El ministro de Derechos Sociales, Pablo Bustinduy, de Sumar, ha cargado contra el alcalde de Lleida, el socialista Félix Larrosa, por impulsar una nueva iniciativa para vetar el uso del velo integral en edificios municipales, subrayando que las fuerzas progresistas no deben ceder “ni un milímetro” ante las posiciones “racistas” de los sectores reaccionarios.
Por su parte, la ministra de Sanidad y líder de Más Madrid, Mónica García, ha reclamado a todos los responsables políticos que sitúen la discusión pública en aquello que “realmente importa a la ciudadanía”.
En declaraciones a los medios en los pasillos del Congreso, Bustinduy ha denunciado que la prohibición del burka es un debate que la extrema derecha está utilizando para intentar “instrumentalizar la agenda política en favor de su discurso xenófobo y racista”.
“Lo hemos visto en Extremadura y desde luego el gobierno de España se va a mantener firme en la defensa de los derechos y de la igualdad de derechos para todas las personas”, ha añadido el ministro de Sumar, que ha remarcado que la derecha recurre a este tipo de medidas para “encubrir que vota en contra” de iniciativas dirigidas a la mayoría social, como su rechazo al decreto de prórroga de alquileres.
Preguntado por el hecho de que esta propuesta para impedir el uso del burka proceda de un alcalde del PSC, Bustinduy ha reiterado que su postura es “bien clara” y pasa por que “no hay que ceder un milímetro a la ola reaccionaria y a sus posiciones racistas, que lo que buscan es enmascarar que a la hora de la verdad siempre votan en contra del interés de las clases trabajadoras”.
Intentar ganar a Aliança “copiando sus medidas” es un “error”
Mientras, la titular de Sanidad ha insistido en que el foco del debate público en España no está en el burka, sino en cómo reforzar los derechos de las mujeres y de las personas migrantes, que PP y Vox pretenden recortar mediante su pacto de gobierno en Extremadura. “Yo sinceramente sí que pediría a todos los dirigentes políticos que centraran el debate en lo que realmente le importa”, ha reclamado García.
El diputado de Compromís y portavoz adjunto de Sumar en el Congreso, Alberto Ibáñez, ha señalado que es un “error” que el PSOE en Cataluña repita lo que ya ha hecho Junts, al tratar de “ganar el debate con Aliança Catalana copiando sus medidas”.
En relación con el acuerdo en Extremadura y el énfasis del PP en el término “arraigo” frente a la “prioridad nacional” en el acceso a servicios que defiende Vox, el ministro de Derechos Sociales ha reprochado que el PP puede hacer las “piruetas que quiera”, pero lo firmado en ese pacto de coalición es nítido y responde a un “principio discriminatorio, que además es ilegal”.
“El arraigo qué quiere decir, ¿que si un extremeño que está viviendo en otra comunidad vuelve allí no va a tener acceso a los servicios?

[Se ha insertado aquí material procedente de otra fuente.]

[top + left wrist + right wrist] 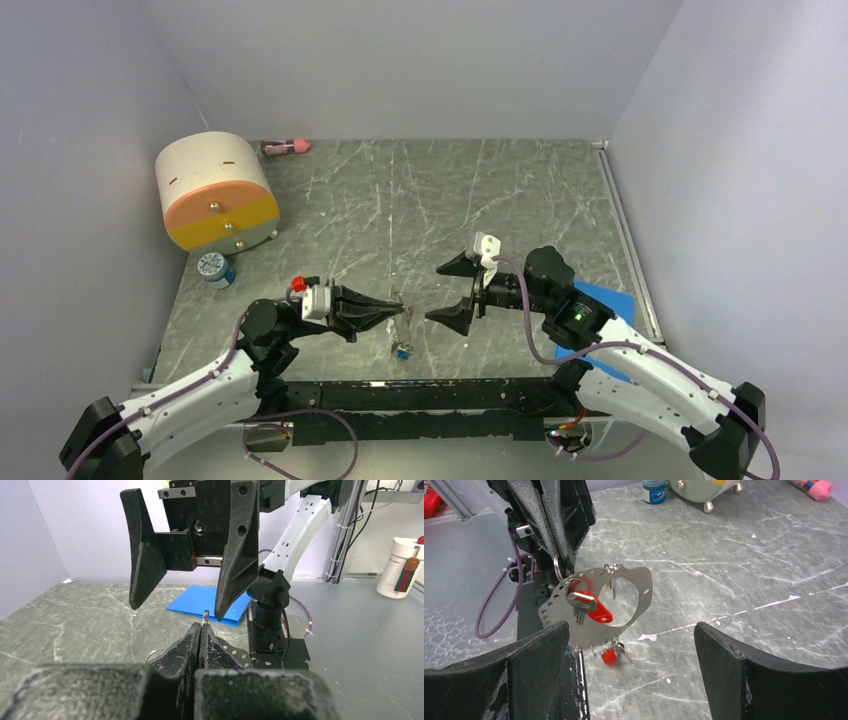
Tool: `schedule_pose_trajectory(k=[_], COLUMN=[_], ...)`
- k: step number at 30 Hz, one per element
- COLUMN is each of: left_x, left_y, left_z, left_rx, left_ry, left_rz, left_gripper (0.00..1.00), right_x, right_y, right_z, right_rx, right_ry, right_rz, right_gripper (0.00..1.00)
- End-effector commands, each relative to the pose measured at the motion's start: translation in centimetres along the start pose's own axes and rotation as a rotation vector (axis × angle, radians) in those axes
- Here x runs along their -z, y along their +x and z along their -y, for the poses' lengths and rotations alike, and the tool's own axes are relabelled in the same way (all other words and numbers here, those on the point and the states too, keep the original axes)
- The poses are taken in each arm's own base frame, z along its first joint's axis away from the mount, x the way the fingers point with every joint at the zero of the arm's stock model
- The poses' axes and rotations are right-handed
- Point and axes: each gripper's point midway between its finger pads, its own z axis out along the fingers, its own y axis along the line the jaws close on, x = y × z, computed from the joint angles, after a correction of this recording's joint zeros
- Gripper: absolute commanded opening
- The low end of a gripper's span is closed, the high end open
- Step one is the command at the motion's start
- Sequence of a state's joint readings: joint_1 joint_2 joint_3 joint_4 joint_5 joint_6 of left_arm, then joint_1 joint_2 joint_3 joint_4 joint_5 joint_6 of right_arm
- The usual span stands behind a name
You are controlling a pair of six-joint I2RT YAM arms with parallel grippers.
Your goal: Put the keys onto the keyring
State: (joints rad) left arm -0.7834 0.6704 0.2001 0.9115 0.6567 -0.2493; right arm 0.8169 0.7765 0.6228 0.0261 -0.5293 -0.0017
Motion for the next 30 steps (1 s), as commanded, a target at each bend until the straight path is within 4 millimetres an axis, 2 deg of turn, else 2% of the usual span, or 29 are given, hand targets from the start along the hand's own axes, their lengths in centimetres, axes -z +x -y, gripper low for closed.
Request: schedule_pose_trajectory(k=[1,9,17,22,30], left_x=[0.0,0.2,-0.5,-1.6,-4.5], left_y=[-1.0,-0.6,0.2,0.4,1.6], left_z=[-0.1,-0.8,-2.2,-3.5,-5.4], left_rx=[-0.032,-0.032,-0.026,-0.035,-0.048], left_ry=[-0.015,-0.056,-0.097,-0.11,-0.077], left_rz=[0.033,0.009,-0.03,-0.029,-0.072], left_gripper=[0.03,0.03,0.03,0.03,0.02], right_x=[0.3,0.3,1.3,2.4,4.5], right_y=[0.0,-0.3,0.1,0.7,-0.2], right_z=[0.4,0.9,2.9,4.7,6.1], right_rx=[0.011,-0.053,-0.122,-0.17,-0.172], right_ry=[0.011,-0.017,0.058,0.15,0.269], right_rz=[0.013,0.048,0.073,0.081,0.11], right_gripper=[0.99,0.99,0.99,0.99,0.99])
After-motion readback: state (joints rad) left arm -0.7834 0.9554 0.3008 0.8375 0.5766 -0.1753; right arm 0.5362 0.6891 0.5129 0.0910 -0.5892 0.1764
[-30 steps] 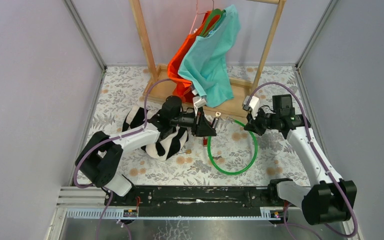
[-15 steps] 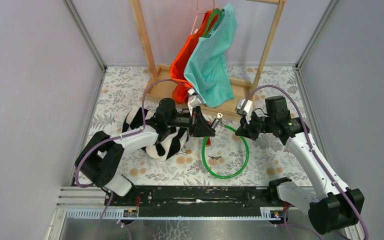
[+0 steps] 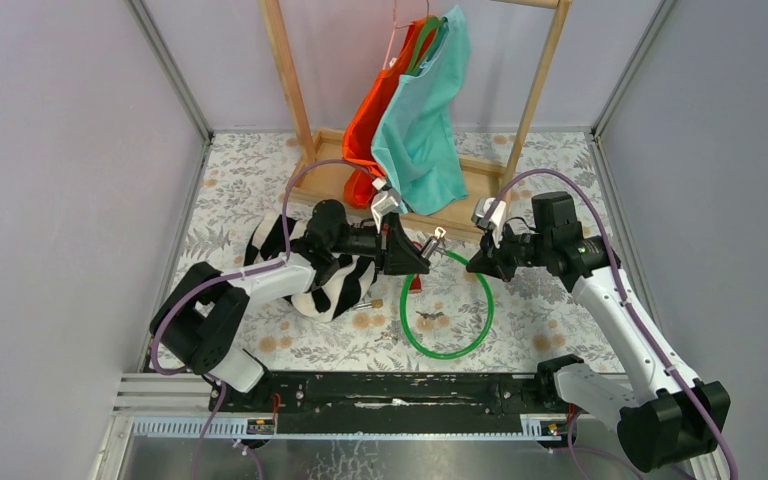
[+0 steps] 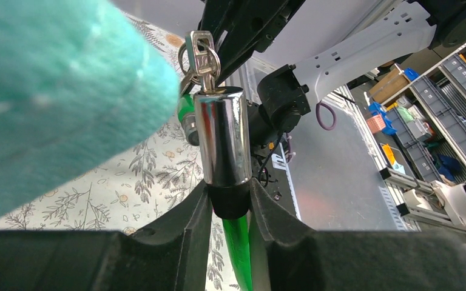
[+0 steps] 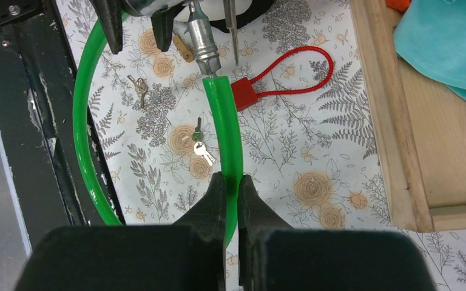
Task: Lock with the key
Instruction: Lock the lock.
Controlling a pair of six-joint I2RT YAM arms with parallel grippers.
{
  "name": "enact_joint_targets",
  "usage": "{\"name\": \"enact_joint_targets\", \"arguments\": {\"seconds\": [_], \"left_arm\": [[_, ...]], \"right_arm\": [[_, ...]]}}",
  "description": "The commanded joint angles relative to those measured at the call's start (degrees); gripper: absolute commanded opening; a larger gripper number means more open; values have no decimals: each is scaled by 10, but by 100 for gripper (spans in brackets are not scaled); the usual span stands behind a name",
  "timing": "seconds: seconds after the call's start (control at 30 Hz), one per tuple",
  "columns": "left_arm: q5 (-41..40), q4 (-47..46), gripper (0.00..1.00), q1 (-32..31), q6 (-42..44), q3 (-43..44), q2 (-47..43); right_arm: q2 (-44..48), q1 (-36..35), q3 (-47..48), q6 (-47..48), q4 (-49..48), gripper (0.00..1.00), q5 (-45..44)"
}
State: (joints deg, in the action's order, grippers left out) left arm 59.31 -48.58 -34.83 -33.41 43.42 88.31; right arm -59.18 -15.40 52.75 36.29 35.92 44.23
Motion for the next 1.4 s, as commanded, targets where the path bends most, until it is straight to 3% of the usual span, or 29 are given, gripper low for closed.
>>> {"name": "enact_joint_targets", "arguments": {"seconds": [0.0, 0.3, 0.83, 1.2, 1.37], "left_arm": [[2, -77, 0, 5, -10, -3, -9], [30, -113, 0, 7, -52, -5, -6], [40, -133, 1, 7, -93, -23, -27], [17, -128, 0, 5, -100, -11, -14], [4, -38, 0, -7, -31, 8, -15]], "right_arm": [[14, -9, 21, 13, 22, 0, 74], [18, -9, 25, 50, 50, 0, 101], [14, -9, 60, 31, 53, 0, 164], [-10, -66, 53, -50, -58, 0, 136], [-28, -79, 55, -92, -127, 0, 146]]}}
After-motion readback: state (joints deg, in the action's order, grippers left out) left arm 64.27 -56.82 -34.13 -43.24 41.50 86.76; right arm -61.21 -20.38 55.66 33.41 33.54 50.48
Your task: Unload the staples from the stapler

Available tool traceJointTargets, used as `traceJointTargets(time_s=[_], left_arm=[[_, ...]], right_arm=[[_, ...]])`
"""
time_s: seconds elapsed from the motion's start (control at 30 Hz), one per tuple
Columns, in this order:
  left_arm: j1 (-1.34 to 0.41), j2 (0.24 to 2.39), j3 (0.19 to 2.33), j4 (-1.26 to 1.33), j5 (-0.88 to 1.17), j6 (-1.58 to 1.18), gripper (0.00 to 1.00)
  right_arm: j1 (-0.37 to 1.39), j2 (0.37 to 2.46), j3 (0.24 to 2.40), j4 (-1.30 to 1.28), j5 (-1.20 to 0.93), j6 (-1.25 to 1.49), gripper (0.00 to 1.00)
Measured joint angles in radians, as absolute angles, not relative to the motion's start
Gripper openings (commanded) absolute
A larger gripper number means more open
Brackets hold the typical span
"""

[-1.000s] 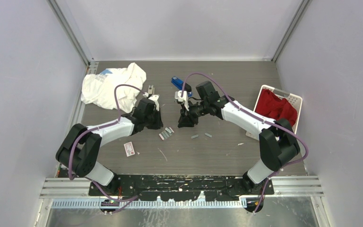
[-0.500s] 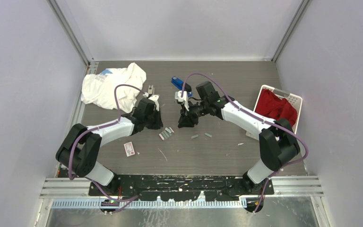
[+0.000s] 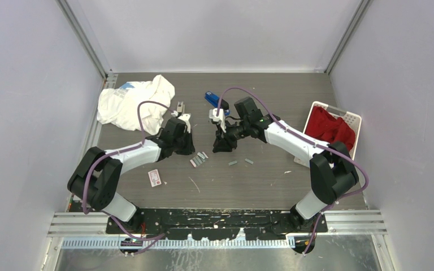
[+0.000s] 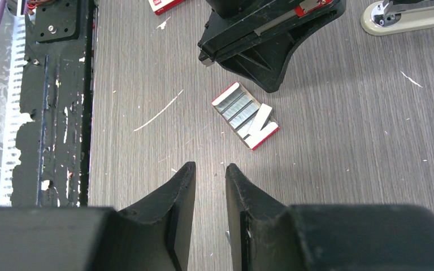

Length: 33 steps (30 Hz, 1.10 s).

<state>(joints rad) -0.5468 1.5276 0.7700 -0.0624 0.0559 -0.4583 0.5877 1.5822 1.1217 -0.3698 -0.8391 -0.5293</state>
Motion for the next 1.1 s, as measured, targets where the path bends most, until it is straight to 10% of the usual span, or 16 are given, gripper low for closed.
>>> traceJointTargets(time_s=[1.1], left_arm=[[-0.582, 1.575, 0.82, -0.104, -0.001, -0.421, 0.05]], right_arm=[[0.588, 1.582, 1.122, -0.37, -0.839, -0.529, 0.32]])
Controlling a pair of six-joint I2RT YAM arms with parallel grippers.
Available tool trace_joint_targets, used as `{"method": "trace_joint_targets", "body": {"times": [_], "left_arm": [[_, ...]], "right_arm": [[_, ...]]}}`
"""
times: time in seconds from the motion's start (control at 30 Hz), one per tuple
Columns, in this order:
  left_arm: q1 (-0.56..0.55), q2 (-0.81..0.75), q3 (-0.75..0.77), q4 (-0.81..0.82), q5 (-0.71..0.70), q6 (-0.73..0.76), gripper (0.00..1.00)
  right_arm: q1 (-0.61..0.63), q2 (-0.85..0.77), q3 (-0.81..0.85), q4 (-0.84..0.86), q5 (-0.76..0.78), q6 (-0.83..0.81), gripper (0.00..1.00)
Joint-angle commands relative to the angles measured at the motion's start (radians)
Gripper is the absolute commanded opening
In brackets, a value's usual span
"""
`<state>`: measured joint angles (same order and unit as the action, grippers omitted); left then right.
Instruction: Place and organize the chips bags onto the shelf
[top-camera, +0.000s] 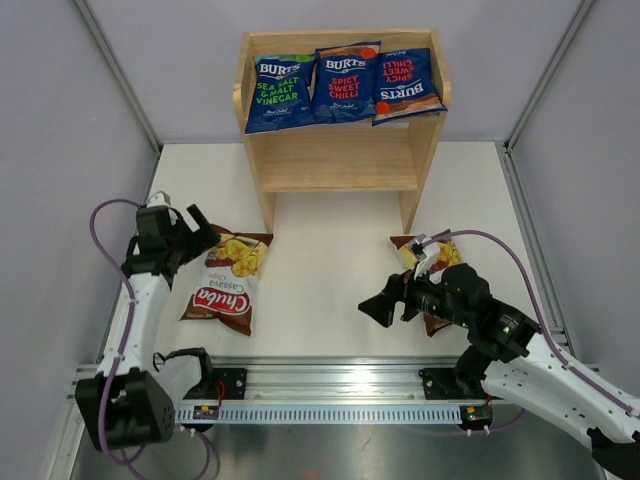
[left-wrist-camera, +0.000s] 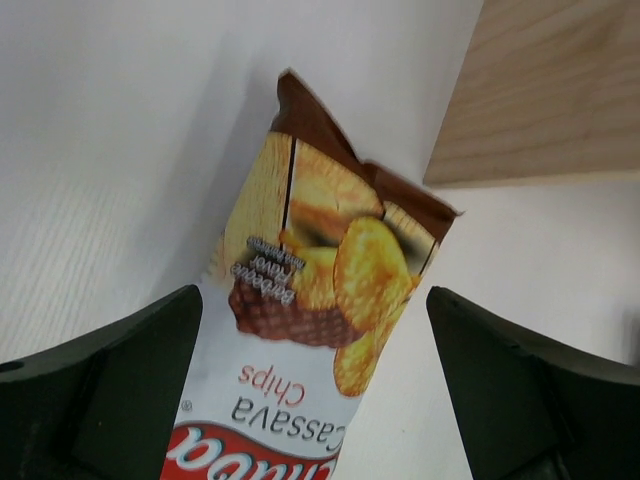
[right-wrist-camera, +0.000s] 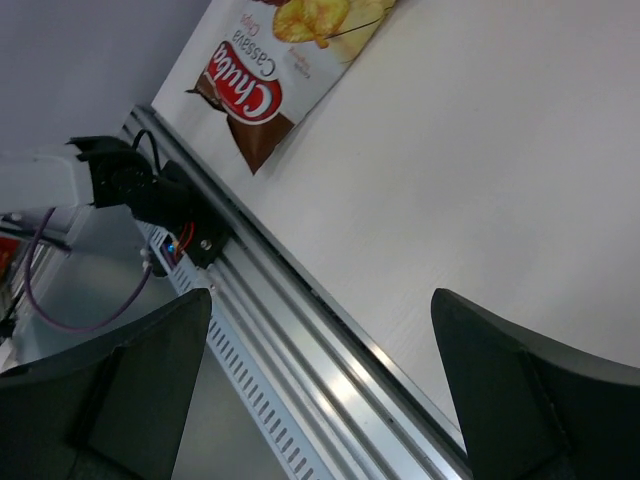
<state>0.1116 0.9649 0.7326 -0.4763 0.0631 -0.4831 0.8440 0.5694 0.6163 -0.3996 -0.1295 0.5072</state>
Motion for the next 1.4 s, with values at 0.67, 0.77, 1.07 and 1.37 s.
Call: {"method": "trace_joint_targets", "body": {"times": [0.67,0.77,1.07,1.37], "left_arm": [[0.246,0.522,0.231,-0.157,0.474,0.296,0.99],[0.246,0.540,0.191,-0.131,0.500,0.288,0.99],[0.255,0.528,0.120,-0.082,0.460,0.244,0.73],[0.300,0.299,0.027,0.024,0.393,0.118,0.16]], "right_arm": [[-0.003,-0.124,-0.161,0.334,-0.455,0.093,1.00],[-0.002,-0.125,-0.162,0.344,-0.460,0.105,1.00],[-0.003,-0.088,-0.162,0.433,-0.496,0.146,0.99],[-0.002,-0.020,-0.188,0.525,-0.496,0.177,1.00]]}}
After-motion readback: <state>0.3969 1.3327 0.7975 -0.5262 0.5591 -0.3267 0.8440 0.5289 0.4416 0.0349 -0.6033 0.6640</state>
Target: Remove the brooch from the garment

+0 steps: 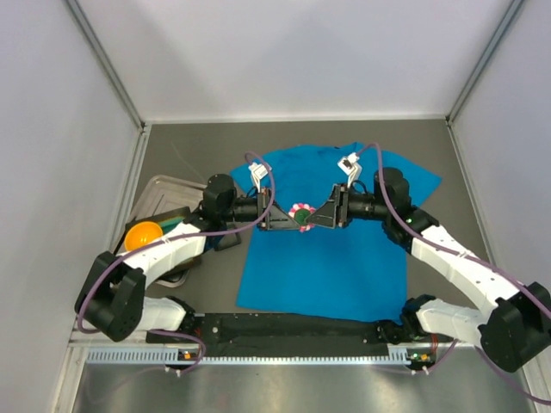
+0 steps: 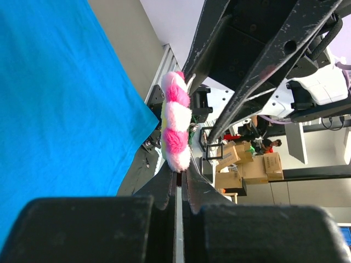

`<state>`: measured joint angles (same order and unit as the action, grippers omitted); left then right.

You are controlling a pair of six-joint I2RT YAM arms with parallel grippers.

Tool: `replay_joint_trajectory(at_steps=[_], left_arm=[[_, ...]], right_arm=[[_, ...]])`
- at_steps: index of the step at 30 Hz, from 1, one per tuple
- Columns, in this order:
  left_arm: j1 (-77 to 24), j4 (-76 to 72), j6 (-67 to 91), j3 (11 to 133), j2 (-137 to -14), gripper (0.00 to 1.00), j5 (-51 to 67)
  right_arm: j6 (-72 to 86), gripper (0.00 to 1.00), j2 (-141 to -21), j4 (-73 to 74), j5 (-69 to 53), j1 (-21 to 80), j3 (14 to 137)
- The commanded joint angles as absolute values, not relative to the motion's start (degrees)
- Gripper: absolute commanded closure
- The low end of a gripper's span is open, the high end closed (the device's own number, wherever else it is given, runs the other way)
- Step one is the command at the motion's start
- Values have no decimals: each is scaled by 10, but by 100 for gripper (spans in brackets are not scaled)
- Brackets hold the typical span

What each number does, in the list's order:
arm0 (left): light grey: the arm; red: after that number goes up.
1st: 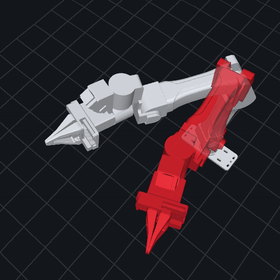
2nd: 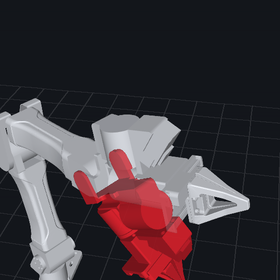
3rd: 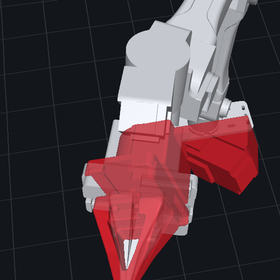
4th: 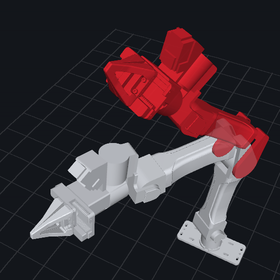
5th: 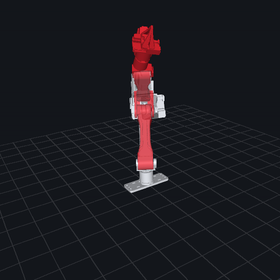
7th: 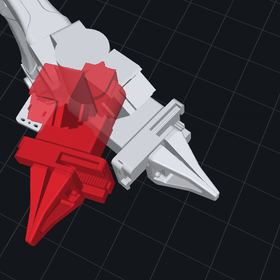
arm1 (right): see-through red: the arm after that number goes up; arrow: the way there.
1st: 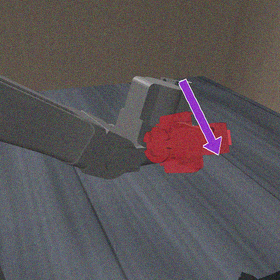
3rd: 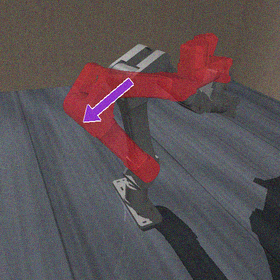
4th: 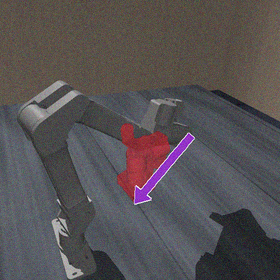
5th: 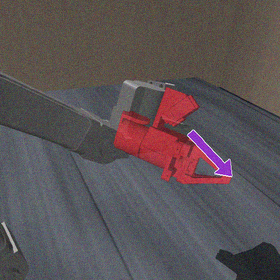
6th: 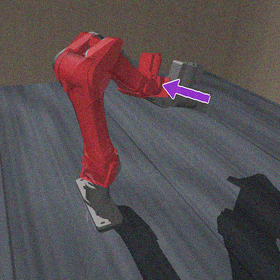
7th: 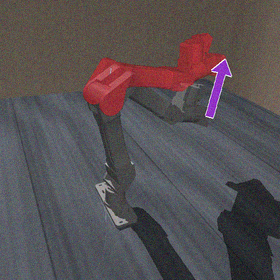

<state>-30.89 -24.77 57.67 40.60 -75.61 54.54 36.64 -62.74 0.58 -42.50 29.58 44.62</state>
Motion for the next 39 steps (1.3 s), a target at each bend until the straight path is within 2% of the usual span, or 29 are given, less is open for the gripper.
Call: replay_joint_trajectory(at_steps=[1, 11, 20, 24, 27, 30, 36, 39], left_arm=[[-310, -262, 564, 428, -734, 100, 548], [-310, -262, 567, 432, -737, 100, 549], [-311, -261, 564, 429, -734, 100, 554], [-310, -260, 563, 427, -737, 100, 555], [-311, -261, 563, 427, -739, 100, 557], [-311, -260, 561, 426, -740, 100, 561], [-310, -260, 560, 422, -744, 100, 570], [-311, -274, 568, 418, -746, 100, 576]], right_arm=[[347, 64, -638, -7, -415, 317, 483], [343, 70, -650, -4, -409, 328, 491], [348, 95, -655, -12, -419, 329, 489], [364, 98, -652, -40, -432, 328, 476], [364, 96, -646, -44, -432, 328, 473], [363, 89, -637, -36, -422, 328, 473], [362, 67, -624, -30, -417, 317, 470], [364, 62, -619, -31, -417, 313, 469]])
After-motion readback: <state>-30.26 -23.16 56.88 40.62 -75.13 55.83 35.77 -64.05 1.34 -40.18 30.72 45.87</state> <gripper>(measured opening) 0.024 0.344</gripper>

Lo más grave es que le están dando a la ultraderecha la capacidad de decidir quién es merecedor de derechos y quién no. ¿Quién vendrá después? ¿Las mujeres? ¿Las personas con discapacidad?”, ha advertido Bustinduy, que además ha afeado que en Vox son “muy gallardos” con la prioridad nacional hasta que aparecen “fondos buitre”.
Y Feijóo, entregado al “fascismo”
Al mismo tiempo, la ministra de Sanidad ha contrapuesto que este pulso entre PP y Vox solo evidencia cuál de las dos formaciones es “más racista y más xenófobo”, dado que, en el fondo, se trata de retirar derechos a personas que residen en los municipios.
Es más, ha subrayado que el PP conoce perfectamente “quién es Vox” y que ya ha quedado demostrado que el PP es el “mejor aliado” de Santiago Abascal “para llevar a cabo todas estas políticas racistas”.
Por último, Alberto Ibáñez ha acusado al presidente valenciano, Juanfran Pérez Llorca, de sumarse a esta “oleada racista” y ha afirmado que Feijóo se encuentra en una situación de “entrega absoluta” al “fascismo”.